■ DIRECTIONS FOR THIS TASK ■
Copy every record that follows, word for word.

[[ GIVEN INFORMATION, beginning ]]

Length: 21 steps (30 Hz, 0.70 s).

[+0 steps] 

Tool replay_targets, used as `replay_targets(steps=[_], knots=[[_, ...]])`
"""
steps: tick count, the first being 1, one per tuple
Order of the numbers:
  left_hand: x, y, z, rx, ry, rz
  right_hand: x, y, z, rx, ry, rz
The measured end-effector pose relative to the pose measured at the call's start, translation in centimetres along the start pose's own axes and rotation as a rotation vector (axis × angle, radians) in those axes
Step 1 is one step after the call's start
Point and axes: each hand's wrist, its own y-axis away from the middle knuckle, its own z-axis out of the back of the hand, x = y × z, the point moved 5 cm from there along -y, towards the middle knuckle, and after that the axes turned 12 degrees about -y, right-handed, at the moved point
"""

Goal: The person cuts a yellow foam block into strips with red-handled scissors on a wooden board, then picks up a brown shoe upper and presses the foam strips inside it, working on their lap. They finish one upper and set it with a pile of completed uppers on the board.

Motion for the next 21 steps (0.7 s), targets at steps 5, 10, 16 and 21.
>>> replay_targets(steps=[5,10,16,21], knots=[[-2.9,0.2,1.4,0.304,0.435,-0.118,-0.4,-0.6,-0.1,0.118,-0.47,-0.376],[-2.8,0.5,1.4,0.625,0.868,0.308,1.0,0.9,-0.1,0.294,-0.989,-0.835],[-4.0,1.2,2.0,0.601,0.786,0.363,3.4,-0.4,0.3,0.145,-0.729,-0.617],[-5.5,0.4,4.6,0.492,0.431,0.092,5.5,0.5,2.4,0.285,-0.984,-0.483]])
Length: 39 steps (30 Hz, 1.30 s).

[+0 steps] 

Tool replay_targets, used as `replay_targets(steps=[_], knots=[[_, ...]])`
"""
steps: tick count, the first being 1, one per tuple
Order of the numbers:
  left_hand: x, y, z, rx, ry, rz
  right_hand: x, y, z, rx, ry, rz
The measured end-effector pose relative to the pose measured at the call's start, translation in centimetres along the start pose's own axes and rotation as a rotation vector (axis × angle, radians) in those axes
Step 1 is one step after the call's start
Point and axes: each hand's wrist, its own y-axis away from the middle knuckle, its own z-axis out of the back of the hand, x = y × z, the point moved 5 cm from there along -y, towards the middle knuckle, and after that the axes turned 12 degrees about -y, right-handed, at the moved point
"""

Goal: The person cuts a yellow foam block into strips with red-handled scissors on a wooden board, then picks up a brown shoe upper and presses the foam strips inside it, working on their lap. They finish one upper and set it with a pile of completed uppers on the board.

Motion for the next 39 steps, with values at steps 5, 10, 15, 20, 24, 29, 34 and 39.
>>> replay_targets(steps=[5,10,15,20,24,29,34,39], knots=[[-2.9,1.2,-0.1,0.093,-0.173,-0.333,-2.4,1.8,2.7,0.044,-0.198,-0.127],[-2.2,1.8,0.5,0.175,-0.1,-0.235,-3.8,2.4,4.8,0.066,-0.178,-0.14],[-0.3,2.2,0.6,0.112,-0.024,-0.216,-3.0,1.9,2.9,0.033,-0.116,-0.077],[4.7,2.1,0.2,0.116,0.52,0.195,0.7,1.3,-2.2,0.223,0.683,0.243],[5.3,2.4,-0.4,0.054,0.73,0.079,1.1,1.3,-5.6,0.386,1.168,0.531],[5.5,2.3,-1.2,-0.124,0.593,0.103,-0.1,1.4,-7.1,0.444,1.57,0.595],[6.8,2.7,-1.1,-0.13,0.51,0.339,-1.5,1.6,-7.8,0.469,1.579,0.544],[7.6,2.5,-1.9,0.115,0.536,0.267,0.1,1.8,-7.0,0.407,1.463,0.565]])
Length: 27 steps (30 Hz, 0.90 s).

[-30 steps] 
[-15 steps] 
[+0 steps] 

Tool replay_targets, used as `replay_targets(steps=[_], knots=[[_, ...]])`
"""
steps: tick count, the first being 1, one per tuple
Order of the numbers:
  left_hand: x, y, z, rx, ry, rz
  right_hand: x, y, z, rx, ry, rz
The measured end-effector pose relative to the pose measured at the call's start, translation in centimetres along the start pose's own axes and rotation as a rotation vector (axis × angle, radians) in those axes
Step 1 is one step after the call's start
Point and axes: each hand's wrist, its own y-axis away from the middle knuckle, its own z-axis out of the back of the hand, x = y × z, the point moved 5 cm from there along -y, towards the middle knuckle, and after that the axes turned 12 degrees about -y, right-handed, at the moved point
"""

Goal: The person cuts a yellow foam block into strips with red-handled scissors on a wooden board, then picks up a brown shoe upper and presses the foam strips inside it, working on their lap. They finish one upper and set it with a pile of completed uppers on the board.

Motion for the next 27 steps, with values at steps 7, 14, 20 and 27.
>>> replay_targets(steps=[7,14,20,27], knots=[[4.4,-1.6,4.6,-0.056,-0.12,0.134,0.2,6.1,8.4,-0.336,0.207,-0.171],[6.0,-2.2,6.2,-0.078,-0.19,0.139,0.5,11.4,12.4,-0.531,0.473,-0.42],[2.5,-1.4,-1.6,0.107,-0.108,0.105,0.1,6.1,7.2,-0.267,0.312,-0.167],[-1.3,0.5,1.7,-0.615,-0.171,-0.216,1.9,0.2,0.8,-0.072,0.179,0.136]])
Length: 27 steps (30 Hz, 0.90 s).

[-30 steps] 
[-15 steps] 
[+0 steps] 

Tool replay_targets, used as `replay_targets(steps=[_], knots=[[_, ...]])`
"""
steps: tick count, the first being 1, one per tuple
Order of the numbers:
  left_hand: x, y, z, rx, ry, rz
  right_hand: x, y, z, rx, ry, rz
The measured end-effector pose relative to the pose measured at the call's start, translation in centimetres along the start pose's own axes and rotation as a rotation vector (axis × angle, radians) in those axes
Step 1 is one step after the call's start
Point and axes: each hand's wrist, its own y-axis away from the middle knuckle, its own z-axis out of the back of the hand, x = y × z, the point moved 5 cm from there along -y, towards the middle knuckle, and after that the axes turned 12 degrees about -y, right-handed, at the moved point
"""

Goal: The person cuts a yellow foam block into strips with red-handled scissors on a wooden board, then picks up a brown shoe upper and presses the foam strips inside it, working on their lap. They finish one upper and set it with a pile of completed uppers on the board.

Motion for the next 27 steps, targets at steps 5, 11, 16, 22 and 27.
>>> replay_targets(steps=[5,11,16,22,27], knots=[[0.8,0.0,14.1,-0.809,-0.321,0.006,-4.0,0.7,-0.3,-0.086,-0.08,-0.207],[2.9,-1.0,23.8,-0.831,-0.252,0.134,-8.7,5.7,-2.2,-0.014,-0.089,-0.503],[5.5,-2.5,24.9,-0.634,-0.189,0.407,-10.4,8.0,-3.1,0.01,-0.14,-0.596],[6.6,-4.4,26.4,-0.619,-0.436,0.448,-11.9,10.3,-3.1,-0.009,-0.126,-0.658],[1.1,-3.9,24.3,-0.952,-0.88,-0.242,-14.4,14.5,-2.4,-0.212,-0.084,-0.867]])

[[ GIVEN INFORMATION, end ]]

■ RESULT OF THE EXERCISE ■
Length: 21 steps (30 Hz, 0.70 s).

[+0 steps] 

Tool replay_targets, used as `replay_targets(steps=[_], knots=[[_, ...]])`
"""
steps: tick count, the first being 1, one per tuple
Order of the numbers:
  left_hand: x, y, z, rx, ry, rz
  right_hand: x, y, z, rx, ry, rz
The measured end-effector pose relative to the pose measured at the call's start, translation in centimetres along the start pose's own axes and rotation as a rotation vector (axis × angle, radians) in those axes
Step 1 is one step after the call's start
Point and axes: each hand's wrist, its own y-axis away from the middle knuckle, its own z-axis out of the back of the hand, x = y × z, the point moved 5 cm from there along -y, towards the middle knuckle, and after that the axes turned 12 degrees about -y, right-handed, at the moved point
"""

Goal: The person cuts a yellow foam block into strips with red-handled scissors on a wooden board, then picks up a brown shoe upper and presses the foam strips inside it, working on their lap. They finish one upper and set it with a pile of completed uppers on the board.

Motion for the next 21 steps (0.7 s), targets at steps 5, 10, 16 and 21.
>>> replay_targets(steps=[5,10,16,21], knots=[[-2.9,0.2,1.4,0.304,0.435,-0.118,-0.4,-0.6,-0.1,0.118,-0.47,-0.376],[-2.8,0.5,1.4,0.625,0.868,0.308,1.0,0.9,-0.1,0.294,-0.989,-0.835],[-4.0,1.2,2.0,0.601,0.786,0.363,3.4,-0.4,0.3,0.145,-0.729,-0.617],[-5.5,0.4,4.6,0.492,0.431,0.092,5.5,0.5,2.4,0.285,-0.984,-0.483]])
Length: 39 steps (30 Hz, 1.30 s).

[+0 steps] 

Tool replay_targets, used as `replay_targets(steps=[_], knots=[[_, ...]])`
"""
steps: tick count, the first being 1, one per tuple
Order of the numbers:
  left_hand: x, y, z, rx, ry, rz
  right_hand: x, y, z, rx, ry, rz
The measured end-effector pose relative to the pose measured at the call's start, translation in centimetres along the start pose's own axes and rotation as a rotation vector (axis × angle, radians) in those axes
Step 1 is one step after the call's start
Point and axes: each hand's wrist, its own y-axis away from the middle knuckle, its own z-axis out of the back of the hand, x = y × z, the point moved 5 cm from there along -y, towards the middle knuckle, and after that the axes turned 12 degrees about -y, right-handed, at the moved point
"""

Goal: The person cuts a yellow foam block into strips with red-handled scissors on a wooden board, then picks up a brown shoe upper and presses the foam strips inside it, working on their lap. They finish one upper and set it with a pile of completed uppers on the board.

Motion for the next 39 steps, with values at steps 5, 10, 15, 20, 24, 29, 34 and 39.
>>> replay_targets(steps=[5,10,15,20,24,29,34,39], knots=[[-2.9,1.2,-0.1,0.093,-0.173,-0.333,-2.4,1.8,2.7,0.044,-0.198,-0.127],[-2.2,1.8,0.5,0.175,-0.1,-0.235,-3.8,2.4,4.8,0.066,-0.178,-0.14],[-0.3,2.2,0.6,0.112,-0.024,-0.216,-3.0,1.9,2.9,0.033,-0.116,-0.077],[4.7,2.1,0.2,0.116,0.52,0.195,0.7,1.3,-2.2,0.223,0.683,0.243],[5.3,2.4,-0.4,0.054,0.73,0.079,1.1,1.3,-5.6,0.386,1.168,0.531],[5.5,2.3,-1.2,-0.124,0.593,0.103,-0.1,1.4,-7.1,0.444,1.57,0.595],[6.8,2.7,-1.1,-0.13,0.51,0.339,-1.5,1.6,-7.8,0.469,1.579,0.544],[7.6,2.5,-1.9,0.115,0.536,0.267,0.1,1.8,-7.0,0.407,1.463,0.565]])
Length: 27 steps (30 Hz, 0.90 s).

[-30 steps] 
[-15 steps] 
[+0 steps] 

Tool replay_targets, used as `replay_targets(steps=[_], knots=[[_, ...]])`
"""
steps: tick count, the first being 1, one per tuple
Order of the numbers:
  left_hand: x, y, z, rx, ry, rz
  right_hand: x, y, z, rx, ry, rz
The measured end-effector pose relative to the pose measured at the call's start, translation in centimetres along the start pose's own axes and rotation as a rotation vector (axis × angle, radians) in those axes
Step 1 is one step after the call's start
Point and axes: each hand's wrist, its own y-axis away from the middle knuckle, its own z-axis out of the back of the hand, x = y × z, the point moved 5 cm from there along -y, towards the middle knuckle, and after that the axes turned 12 degrees about -y, right-handed, at the moved point
"""

Goal: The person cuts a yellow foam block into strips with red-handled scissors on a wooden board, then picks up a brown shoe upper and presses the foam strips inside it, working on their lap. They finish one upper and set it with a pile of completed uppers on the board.

Motion for the next 27 steps, with values at steps 7, 14, 20 and 27.
>>> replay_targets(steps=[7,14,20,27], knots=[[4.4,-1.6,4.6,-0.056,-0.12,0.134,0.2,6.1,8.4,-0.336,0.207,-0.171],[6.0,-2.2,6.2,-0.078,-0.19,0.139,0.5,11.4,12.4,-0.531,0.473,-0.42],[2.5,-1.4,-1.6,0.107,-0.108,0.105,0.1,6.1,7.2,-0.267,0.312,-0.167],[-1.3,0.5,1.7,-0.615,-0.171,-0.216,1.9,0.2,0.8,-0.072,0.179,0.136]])
Length: 27 steps (30 Hz, 0.90 s).

[-30 steps] 
[-15 steps] 
[+0 steps] 

Tool replay_targets, used as `replay_targets(steps=[_], knots=[[_, ...]])`
"""
steps: tick count, the first being 1, one per tuple
Order of the numbers:
  left_hand: x, y, z, rx, ry, rz
  right_hand: x, y, z, rx, ry, rz
The measured end-effector pose relative to the pose measured at the call's start, translation in centimetres along the start pose's own axes and rotation as a rotation vector (axis × angle, radians) in those axes
Step 1 is one step after the call's start
Point and axes: each hand's wrist, its own y-axis away from the middle knuckle, its own z-axis out of the back of the hand, x = y × z, the point moved 5 cm from there along -y, towards the middle knuckle, and after that the axes turned 12 degrees about -y, right-handed, at the moved point
"""

Goal: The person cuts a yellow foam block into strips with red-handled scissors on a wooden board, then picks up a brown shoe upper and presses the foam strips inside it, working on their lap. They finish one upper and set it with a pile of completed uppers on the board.

Motion for the next 27 steps, targets at steps 5, 11, 16, 22 and 27.
>>> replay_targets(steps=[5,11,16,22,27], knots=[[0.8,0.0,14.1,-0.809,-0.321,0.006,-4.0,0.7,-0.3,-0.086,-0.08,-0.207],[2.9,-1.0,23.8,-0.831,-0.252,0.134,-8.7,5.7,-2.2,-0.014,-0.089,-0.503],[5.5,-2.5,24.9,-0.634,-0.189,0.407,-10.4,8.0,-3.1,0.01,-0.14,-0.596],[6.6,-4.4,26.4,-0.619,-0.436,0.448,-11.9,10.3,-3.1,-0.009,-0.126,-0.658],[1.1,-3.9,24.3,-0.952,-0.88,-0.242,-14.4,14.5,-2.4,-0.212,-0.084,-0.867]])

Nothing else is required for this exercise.